Araweté - History and Cultural Relations

The Araweté belong to the large Tupí-Guaraní block of tribes established in the hinterland between the Tocantins and Xingu rivers. These groups (some of them now extinct) may be the remnants of the large Pacajá tribe, many villagers of which resisted the intense missionary activity during the seventeenth century and dispersed in the jungle. Until 1950 the Araweté occupied the headwaters of the Rio Bacajá, a large tributary of the middle Xingu. The arrival of the bellicose Kayapó-Xikrin pushed them to the small Xingu tributaries that flow westward from the Bacajá-Xingu watershed. There they fought and displaced the Asurini, establishing two main village agglomerations along the Ipixuna and the Bom Jardim rivers. In the late 1960s both subgroups had sporadic encounters with White hunters. The arrival of the Parakanã in 1975 forced the tribe to reunite and flee to the margins of the Xingu.

The opening of the Trans-Amazonian Highway in the early 1970s transformed the economy and demography of the middle Xingu region, leading the Brazilian government to start a program of "attraction and pacification" of the Indian groups living there. Based in the boom town of Altamira (180 kilometers north of the Ipixuna), FUNAI contacted the Araweté in 1976, on the banks of the Xingu. Although weak and hungry (they had been fleeing the Parakanã for months) and already showing the first symptoms of diseases contracted from Whites, they were removed by FUNAI officers to the upper Ipixuna, in a march through the jungle that caused thirty deaths. In 1978 they settled in a more downstream location, where they have been living ever since. Their lands began to be invaded by timber companies and gold diggers. The Altamira Hydroelectric Complex, the construction of which was planned to begin in 1991, may flood at least 15 percent of the Araweté territory.

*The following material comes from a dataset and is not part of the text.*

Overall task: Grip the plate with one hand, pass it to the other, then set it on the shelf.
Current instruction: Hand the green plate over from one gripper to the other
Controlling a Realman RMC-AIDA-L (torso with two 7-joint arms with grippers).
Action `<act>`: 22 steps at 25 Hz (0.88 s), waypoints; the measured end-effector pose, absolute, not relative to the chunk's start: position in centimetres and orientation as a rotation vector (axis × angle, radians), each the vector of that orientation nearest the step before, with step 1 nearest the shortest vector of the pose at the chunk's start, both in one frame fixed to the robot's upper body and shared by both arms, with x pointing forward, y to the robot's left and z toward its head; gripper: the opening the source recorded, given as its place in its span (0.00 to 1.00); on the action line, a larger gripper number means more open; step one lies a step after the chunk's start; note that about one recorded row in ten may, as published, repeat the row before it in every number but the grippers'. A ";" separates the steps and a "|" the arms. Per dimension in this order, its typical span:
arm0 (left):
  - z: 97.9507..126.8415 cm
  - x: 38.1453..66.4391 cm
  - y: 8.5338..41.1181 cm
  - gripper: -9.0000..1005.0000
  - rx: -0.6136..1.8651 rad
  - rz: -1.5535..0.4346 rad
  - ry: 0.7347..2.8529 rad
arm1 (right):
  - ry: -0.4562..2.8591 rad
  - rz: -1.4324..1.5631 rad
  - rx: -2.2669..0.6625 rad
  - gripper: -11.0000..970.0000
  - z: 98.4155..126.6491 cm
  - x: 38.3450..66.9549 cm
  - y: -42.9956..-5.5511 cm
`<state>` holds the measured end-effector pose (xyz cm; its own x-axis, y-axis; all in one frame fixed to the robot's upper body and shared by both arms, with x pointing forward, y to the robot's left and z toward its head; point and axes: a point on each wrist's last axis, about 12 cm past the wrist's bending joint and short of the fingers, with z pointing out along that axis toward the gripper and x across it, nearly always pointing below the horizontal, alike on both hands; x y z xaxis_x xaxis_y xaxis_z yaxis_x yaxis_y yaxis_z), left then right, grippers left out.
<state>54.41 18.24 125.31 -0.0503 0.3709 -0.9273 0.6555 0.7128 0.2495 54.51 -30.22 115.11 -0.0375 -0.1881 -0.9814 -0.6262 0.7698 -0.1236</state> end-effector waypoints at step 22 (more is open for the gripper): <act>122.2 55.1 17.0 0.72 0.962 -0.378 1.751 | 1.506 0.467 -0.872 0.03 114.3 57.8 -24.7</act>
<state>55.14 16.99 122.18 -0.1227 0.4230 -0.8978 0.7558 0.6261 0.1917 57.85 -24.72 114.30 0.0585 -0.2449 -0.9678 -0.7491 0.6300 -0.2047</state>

Although they have the general characteristics of the Tupí-Guaraní of eastern Amazonia, the Araweté show some distinctive features. Their language is fairly different from those of the neighboring groups; their main cultigen is not manioc, but the faster-maturing maize (which may be explained by a long history of flight from enemy groups); their material culture is simple, but they have some unexpectedly complex and unique items, such as a four-piece female garment and the shaman's rattle. The importance of the dead in Araweté cosmology, finally, evokes that of the Juruna and Shipaya (riverine Tupían tribes of the Xingu) rather than those of the Tupí-Guaraní proper.